From more help on each of the subcommands, type:
rsdfit mcmc -h
rsdfit nlopt -h
rsdfit restart -h
rsdfit analyze -h analyze
       [-h] [--minimal] [--bins BINS] [--show-mean] [--noplot] [--noplot-2d]
       [--show-fiducial] [--burnin BURNIN] [--contours-only] [--all]
       [--ext {pdf,png,eps}] [--fontsize FONTSIZE] [--ticksize TICKSIZE]
       [--line-width LINE_WIDTH] [--decimal DECIMAL] [--ticknumber TICKNUMBER]
       [--thin THIN] [--rescale-errors] [--extra OPTIONAL_PLOT_FILE]
       files [files ...]

positional arguments:
  files                 files to analyze: either a file(s), or a complete
                        directory name

optional arguments:
  -h, --help            show this help message and exit
  --minimal             use this flag to avoid computing the posterior
                        distribution (default: False)
  --bins BINS           number of bins in the histograms used to derive
                        posterior probabilities. Decrease this number for
                        smoother plots at the expense of masking details.
                        (default: 20)
  --show-mean           remove the mean likelihood from the 1D posterior plots
                        (default: False)
  --noplot              do not produce any plot, simply compute the posterior
                        (default: True)
  --noplot-2d           produce only the 1d posterior plot (default: True)
  --show-fiducial       don't include fiducial lines on 1D posterior plots
                        (default: False)
  --burnin BURNIN, -b BURNIN
                        the fraction of samples to consider burnin (default:
                        None)
  --contours-only       do not fill the contours on the 2d plot (default:
                        False)
  --all                 output every subplot and data in separate files
                        (default: False)
  --ext {pdf,png,eps}   change the extension for the output file (default:
                        pdf)
  --fontsize FONTSIZE   the desired fontsize of output fonts (default: 16)
  --ticksize TICKSIZE   the tick size on the plots (default: 14)
  --line-width LINE_WIDTH
                        the linewidth of 1d plots (default: 4)
  --decimal DECIMAL     number of decimal places on ticks (default: 3)
  --ticknumber TICKNUMBER
                        number of ticks on each axis (default: 3)
  --thin THIN           the thinning factor to use (default: 1)
  --rescale-errors      whether to rescale errors (default: False)
  --extra OPTIONAL_PLOT_FILE
                        extra file to customize the output plots.
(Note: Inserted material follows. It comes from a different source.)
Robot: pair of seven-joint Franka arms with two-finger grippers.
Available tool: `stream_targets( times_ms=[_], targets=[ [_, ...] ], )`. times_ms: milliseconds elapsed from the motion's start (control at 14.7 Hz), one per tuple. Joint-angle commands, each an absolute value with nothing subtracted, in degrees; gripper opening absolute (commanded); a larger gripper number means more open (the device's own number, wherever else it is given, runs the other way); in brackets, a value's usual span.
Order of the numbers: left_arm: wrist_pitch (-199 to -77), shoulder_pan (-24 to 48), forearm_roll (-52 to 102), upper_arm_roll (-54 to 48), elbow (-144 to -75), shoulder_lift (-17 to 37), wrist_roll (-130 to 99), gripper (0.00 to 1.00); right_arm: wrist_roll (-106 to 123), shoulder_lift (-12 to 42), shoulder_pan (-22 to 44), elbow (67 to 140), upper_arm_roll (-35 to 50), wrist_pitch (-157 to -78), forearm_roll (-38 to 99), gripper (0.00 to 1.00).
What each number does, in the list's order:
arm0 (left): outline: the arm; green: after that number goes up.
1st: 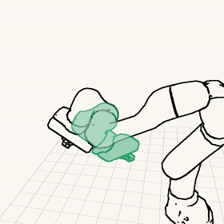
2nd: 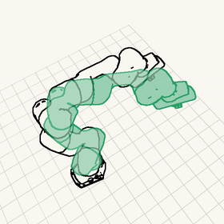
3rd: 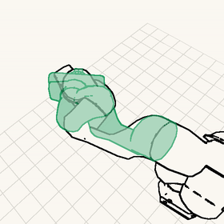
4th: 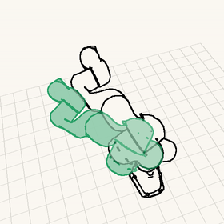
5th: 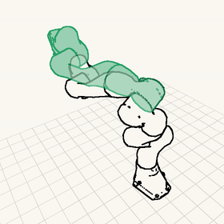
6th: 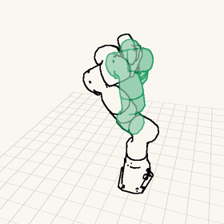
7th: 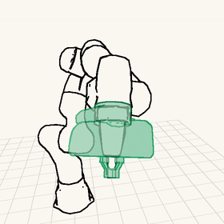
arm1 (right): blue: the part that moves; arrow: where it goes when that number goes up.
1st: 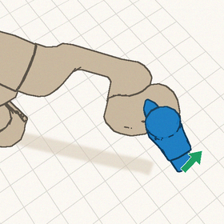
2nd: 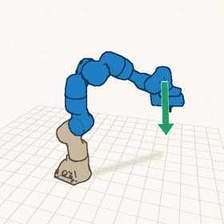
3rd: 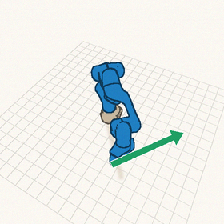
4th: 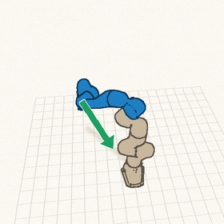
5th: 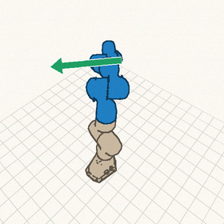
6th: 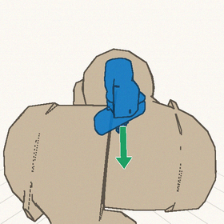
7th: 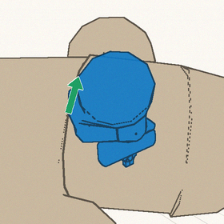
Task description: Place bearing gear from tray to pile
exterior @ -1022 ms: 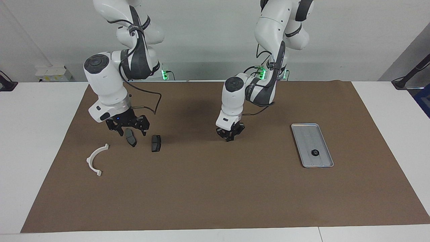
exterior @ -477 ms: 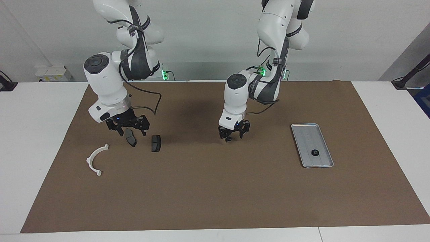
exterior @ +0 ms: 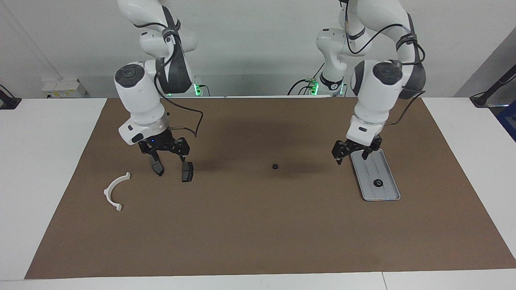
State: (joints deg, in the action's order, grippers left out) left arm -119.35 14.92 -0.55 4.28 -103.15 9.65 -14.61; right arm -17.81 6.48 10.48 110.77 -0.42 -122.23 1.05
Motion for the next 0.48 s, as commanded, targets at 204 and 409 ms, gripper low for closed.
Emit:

You can
                        actually set all the possible options in this file,
                        including line-width, ticknumber, ticksize, etc... You
                        can specify four fields, `info.redefine` (dict with
                        keys set to the previous variable, and the value set
                        to a numerical computation that should replace this
                        variable), `info.to_change` (dict with keys set to the
                        old variable name, and value set to the new variable
                        name), `info.to_plot` (list of variables with new
                        names to plot), and `info.new_scales` (dict with keys
                        set to the new variable names, and values set to the
                        number by which it should be multiplied in the graph).
                        For instance, .. code::
                        analyze.to_plot=['name1','name2','newname3',...] analy
                        ze.new_scales={'name1':number1,'name2':number2,...}
                        (default: )

The user can specify a results directory as the only positional argument, or one or more EmceeResults file names as the positional arguments. In the case of a directory, all valid .npz files in that directory will be analyzed.
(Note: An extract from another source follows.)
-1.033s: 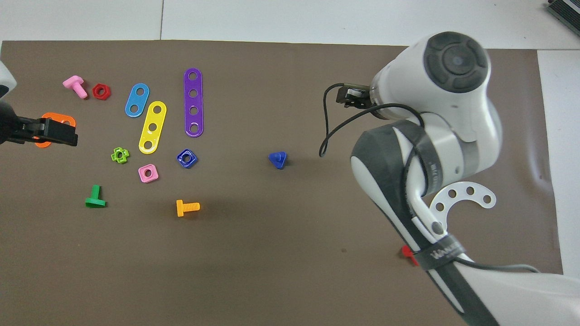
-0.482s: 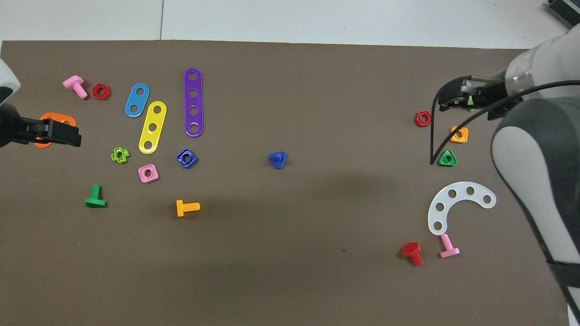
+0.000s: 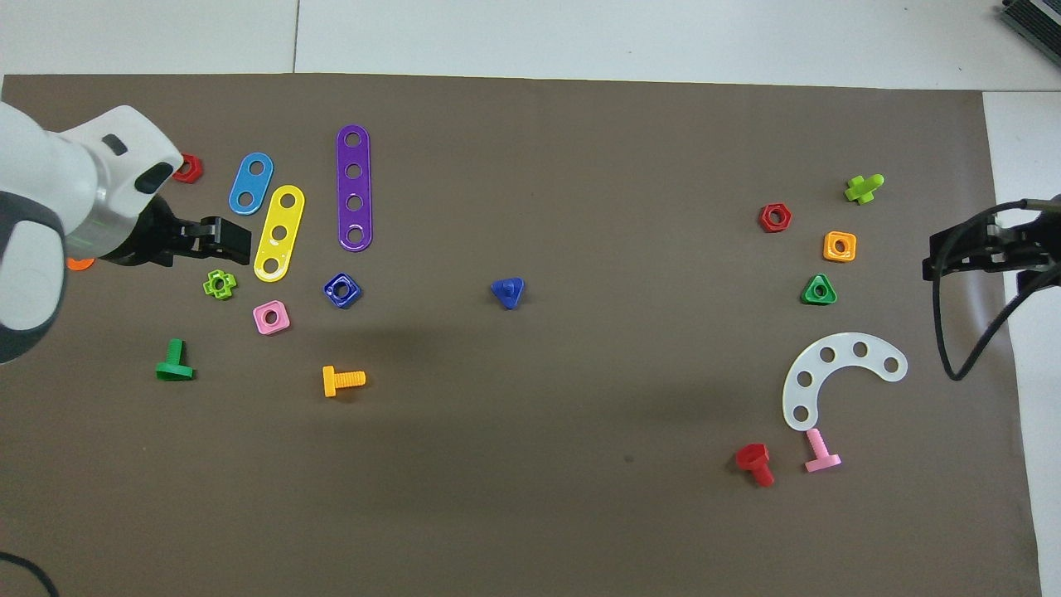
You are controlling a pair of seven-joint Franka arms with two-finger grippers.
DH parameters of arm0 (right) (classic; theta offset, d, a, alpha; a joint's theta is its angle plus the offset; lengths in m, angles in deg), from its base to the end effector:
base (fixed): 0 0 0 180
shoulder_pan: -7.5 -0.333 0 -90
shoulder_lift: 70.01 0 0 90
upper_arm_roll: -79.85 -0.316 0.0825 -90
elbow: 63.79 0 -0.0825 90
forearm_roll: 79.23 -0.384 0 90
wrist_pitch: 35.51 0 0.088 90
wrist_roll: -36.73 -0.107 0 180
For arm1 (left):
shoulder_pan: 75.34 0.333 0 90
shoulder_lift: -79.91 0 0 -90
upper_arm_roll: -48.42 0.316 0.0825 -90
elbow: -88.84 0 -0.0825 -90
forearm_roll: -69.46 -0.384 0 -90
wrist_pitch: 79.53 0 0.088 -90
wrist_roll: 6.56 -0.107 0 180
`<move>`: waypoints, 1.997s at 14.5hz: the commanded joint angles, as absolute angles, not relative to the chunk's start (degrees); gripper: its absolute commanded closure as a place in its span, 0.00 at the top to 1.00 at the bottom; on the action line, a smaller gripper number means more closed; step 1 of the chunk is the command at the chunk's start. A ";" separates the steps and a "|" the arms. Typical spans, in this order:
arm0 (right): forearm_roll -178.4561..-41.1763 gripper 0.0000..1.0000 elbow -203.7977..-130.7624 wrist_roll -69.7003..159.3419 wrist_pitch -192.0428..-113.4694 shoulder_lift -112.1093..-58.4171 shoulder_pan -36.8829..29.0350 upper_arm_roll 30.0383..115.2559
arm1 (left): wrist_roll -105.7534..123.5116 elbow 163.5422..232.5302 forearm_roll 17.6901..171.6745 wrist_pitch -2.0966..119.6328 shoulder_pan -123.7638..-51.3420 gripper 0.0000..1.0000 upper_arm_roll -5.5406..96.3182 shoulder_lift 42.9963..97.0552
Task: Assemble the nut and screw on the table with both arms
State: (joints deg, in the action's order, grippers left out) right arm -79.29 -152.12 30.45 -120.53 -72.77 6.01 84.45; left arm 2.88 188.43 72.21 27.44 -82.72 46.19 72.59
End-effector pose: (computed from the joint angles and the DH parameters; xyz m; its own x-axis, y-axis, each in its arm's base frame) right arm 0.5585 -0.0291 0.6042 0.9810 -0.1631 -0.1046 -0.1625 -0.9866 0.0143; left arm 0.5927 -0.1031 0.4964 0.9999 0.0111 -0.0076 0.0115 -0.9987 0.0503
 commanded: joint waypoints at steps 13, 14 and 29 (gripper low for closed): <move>-79.31 1.00 -157.57 33.04 -125.69 -67.64 6.36 83.63 | 42.30 200.89 72.45 48.70 -89.93 0.74 47.10 62.95; -79.75 1.00 -157.57 32.52 -125.60 -67.55 6.45 83.71 | 42.22 201.42 72.45 49.05 -89.93 0.74 47.10 62.95; -79.75 1.00 -157.92 32.78 -125.69 -67.46 5.48 83.19 | 42.04 205.21 71.39 51.96 -90.80 0.64 47.10 62.77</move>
The steps performed by the analyze sub-command are:

1. The first thing the code does is compare the convergence of all parameters in the result files (both free and constrained) using the Gelman-Rubin criteria and prints out this convergence. The best results are achieved when multiple, independent, results files are provided on the command-line.

2. Next, the code removes automatically trims the chains of the burn-in steps, removing iterations that are too far away from the maximum probability. Alternatively, the user can specify the fraction of initial samples to consider burnin via the -b, ---burnin flag.
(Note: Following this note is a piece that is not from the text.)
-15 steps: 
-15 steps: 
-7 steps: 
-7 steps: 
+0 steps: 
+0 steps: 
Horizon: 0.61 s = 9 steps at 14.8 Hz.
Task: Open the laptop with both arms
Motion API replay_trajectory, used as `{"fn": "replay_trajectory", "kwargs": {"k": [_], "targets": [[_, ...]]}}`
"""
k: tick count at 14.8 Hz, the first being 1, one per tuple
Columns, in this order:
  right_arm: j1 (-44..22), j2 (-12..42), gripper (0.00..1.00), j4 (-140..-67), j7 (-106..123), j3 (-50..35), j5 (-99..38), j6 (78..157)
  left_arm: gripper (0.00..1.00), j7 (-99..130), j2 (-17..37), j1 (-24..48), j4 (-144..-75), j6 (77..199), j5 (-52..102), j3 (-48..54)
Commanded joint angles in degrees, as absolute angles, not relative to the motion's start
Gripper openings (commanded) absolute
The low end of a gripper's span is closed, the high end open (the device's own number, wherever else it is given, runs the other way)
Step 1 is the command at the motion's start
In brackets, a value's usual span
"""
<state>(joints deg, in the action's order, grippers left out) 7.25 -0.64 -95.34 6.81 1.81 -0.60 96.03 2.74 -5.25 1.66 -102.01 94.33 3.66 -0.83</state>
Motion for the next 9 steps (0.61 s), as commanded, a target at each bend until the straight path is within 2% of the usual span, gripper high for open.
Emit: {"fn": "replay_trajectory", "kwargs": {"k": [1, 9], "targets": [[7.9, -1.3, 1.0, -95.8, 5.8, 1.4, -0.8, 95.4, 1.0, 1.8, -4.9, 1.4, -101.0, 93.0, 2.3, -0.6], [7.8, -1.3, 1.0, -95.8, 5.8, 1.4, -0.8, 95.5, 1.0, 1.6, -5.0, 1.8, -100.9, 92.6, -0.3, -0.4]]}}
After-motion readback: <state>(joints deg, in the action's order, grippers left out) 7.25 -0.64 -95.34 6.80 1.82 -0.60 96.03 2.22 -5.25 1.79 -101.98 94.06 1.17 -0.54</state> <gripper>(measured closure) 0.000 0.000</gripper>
3. After the burn-in steps are removed, a single MCMC chain is created, and written to the info/combined_result.npz path. Additionally, summary files about the best-fit parameters are saved to the info directory.

4. Several plots are generated, based on the options specified by the user on the command line. These figures are saved to the plots directory. The possible plots include figures of the 1D histograms and triangle plots showing the 2D correlations between parameters.

The user can specify groupings of parameters to plot by specifying the analyze.to_plot_1d and analyze.to_plot_2d parameters in a file and passing the name of that file via the ---extra command line option. For example, the file may include:

analyze.to_plot_2d = {'biases': ['b1_cA', 'b1_cB', 'b1_sA', 'b1_sB'], \
                      'fractions' : ['fs', 'fsB', 'fcB'], \
                      'cosmo' : ['f', 'sigma8_z', 'fsigma8', 'alpha_par', 'alpha_perp', 'b1sigma8', 'alpha', 'epsilon'], \
                      'sigmas' : ['sigma_c', 'sigma_s', 'sigma_sA', 'sigma_sB'], \
                      'nuisance' : ['Nsat_mult', 'f1h_sBsB', 'f1h_cBs', 'gamma_b1sB', 'gamma_b1sA']}

In this case, 2D triangle plots comparing each of these parameter groupings will be generated and saved in the plots directory.

Note

See the documentation of AnalysisDriver below for the accepted parameters that can be specified in the extra parameter file passed to the rsdfit analyze command.

API

class pyRSD.rsdfit.analysis.driver.AnalysisDriver(**kwargs)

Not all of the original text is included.